Faiblement, Drina hoche la tête. Elle écoute, et Hedda tente de la distraire.
─ Il s'appelle Leto.
─ Génial, je suis contente pour lui.
Hedda glousse doucement en l'entendant, toujours mauvaise. La Faucheuse reprend donc ses caresses, et la berce doucement, serrée contre elle.
─ Ce gars aussi a disparu dans la nature. Il a eu des problèmes d'addiction, tu l'as entendu, mais il voulait simplement quitter sa vie, recommencer ailleurs. Mais ça ne veut pas dire qu'il était nécessairement en froid avec ses proches.
─ Le flic a parlé d'un frère.
Hedda hoche la tête, Drina est peut-être hors d'elle, mais elle ne perd pas le fil de ses pensées.
─ Lui aussi a essayé de le chercher, mais Leto estimait qu'il était plus sain qu'il ne fasse justement pas partie de sa vie.
─ Tu me dis tout ça parce qu'il est mort ?
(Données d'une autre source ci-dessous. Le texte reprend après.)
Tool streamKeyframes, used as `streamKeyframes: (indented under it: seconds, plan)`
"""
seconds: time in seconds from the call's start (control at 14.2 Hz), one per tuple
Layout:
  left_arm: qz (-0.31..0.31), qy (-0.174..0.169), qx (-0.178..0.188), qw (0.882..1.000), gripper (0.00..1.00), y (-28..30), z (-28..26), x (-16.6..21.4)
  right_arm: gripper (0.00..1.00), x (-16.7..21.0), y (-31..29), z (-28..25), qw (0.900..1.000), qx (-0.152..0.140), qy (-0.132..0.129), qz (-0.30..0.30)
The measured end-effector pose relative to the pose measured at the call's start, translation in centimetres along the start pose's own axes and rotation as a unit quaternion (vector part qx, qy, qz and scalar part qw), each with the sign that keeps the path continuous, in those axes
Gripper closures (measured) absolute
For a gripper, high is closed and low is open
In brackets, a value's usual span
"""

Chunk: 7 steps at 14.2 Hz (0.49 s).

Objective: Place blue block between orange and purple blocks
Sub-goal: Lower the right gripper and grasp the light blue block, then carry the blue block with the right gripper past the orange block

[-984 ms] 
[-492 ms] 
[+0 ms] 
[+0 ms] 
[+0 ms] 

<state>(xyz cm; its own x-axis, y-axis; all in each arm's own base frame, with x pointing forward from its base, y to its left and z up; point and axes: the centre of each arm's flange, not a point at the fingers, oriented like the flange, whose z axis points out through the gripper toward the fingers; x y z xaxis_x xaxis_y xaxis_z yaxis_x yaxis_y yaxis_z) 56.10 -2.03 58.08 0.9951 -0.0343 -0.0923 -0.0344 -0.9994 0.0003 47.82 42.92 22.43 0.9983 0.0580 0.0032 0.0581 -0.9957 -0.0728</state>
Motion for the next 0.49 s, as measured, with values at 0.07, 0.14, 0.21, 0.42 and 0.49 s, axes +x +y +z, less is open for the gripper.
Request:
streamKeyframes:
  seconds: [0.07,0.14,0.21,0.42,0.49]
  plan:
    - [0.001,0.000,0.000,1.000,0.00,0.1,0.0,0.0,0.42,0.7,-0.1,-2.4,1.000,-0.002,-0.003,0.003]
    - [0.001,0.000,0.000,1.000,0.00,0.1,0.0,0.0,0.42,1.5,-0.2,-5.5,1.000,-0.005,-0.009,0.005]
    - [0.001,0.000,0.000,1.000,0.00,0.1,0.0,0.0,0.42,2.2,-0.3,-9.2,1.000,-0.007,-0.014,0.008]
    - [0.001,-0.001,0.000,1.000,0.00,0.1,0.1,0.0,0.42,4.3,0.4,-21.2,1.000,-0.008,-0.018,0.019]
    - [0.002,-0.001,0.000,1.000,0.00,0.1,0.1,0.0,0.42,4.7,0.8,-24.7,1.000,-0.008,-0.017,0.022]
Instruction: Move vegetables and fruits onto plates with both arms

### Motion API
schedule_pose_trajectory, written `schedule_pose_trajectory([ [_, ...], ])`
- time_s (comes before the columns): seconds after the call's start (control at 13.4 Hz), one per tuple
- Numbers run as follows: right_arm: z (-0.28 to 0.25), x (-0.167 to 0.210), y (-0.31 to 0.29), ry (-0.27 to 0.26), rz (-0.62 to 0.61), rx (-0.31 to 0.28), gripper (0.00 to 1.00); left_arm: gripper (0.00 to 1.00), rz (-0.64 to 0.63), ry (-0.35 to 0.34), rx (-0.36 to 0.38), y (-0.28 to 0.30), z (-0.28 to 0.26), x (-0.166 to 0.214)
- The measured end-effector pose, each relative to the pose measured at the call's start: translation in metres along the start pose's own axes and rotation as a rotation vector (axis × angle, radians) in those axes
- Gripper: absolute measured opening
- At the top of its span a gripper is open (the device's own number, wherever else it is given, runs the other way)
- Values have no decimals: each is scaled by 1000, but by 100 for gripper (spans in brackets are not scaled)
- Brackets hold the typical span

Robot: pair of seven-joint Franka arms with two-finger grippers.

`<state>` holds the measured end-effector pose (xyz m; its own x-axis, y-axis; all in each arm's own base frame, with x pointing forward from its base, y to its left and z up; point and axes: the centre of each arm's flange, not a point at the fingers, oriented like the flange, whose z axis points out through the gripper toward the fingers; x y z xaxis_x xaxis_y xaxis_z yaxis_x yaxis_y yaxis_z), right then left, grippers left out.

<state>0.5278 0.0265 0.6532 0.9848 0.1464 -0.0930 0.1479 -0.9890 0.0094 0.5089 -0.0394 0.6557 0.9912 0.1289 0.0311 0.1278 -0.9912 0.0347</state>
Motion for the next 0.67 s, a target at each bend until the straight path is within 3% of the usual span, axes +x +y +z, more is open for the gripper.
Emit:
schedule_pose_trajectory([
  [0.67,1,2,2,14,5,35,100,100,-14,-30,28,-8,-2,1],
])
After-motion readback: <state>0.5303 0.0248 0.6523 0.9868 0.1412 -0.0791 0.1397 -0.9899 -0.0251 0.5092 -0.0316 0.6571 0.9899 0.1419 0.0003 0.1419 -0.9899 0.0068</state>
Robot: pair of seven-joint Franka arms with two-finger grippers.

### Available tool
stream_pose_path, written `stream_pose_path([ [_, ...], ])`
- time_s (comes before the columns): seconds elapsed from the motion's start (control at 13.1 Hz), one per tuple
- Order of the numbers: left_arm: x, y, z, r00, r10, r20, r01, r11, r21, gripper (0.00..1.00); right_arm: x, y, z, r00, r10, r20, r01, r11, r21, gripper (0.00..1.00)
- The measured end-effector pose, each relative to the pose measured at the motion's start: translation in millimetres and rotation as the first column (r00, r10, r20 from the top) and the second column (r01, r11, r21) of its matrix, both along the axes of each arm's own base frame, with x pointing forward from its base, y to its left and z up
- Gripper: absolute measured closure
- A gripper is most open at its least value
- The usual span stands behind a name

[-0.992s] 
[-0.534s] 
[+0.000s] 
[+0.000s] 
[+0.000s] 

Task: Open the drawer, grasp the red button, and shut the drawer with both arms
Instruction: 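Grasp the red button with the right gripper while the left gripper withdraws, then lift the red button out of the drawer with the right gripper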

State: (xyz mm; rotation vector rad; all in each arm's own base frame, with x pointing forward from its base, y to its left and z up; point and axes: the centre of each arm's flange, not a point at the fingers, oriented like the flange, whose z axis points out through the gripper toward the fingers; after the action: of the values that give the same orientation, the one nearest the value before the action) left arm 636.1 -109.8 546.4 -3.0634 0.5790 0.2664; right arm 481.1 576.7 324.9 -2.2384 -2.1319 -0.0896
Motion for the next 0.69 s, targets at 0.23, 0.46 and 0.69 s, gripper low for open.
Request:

─ Non, j'essaie de chercher une explication des choix de ta mère, avec toi.
Drina relève alors un regard humide en direction d'Hedda, et celle-ci plante alors un baiser contre son front, puis sa joue. Drina se calme, se détend contre elle.
─ Elle avait une vision du monde unique. Elle a fait des choix de vie, mais ce n'est pas pour autant qu'elle cherchait à vous éviter.
─ C'est ce qu'elle a fait.
─ Elle serait peut-être revenue, mais ça, on ne peut pas le savoir.